Please give the data again in full, exactly as it reads.
[Data shown — start]
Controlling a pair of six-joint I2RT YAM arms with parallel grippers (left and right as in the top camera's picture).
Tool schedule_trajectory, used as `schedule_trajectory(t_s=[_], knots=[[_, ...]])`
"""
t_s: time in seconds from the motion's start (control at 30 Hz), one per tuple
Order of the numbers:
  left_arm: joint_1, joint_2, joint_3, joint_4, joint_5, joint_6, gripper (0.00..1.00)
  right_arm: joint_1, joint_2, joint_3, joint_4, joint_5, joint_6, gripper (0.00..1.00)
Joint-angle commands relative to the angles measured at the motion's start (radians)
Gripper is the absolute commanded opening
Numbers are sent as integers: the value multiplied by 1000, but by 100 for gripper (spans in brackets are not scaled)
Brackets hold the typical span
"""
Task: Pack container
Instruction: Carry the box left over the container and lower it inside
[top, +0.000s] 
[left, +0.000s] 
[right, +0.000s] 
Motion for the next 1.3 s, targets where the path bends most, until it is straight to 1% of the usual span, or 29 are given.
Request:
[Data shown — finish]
▸ Response box:
Controlling a pair of six-joint I2RT YAM arms with parallel grippers (left and right as in the top camera's picture).
Tool schedule_trajectory, used as `schedule_trajectory(t_s=[_], knots=[[_, ...]])`
"""
t_s: time in seconds from the motion's start (control at 30 Hz), one per tuple
Order of the numbers:
  left_arm: joint_1, joint_2, joint_3, joint_4, joint_5, joint_6, gripper (0.00..1.00)
  right_arm: joint_1, joint_2, joint_3, joint_4, joint_5, joint_6, gripper (0.00..1.00)
Joint-angle commands relative to the angles measured at the motion's start (radians)
Gripper is the absolute commanded opening
Numbers are sent as integers: the value multiplied by 1000, but by 100 for gripper (spans in brackets are not scaled)
Brackets hold the typical span
"""
Task: Pack container
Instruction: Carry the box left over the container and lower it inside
[top, +0.000s] 
[left, +0.000s] 
[right, +0.000s] 
Motion for the next 1.3 s, targets where the path bends most, until it is straight to 1% of the usual span, or 29 are given.
Request:

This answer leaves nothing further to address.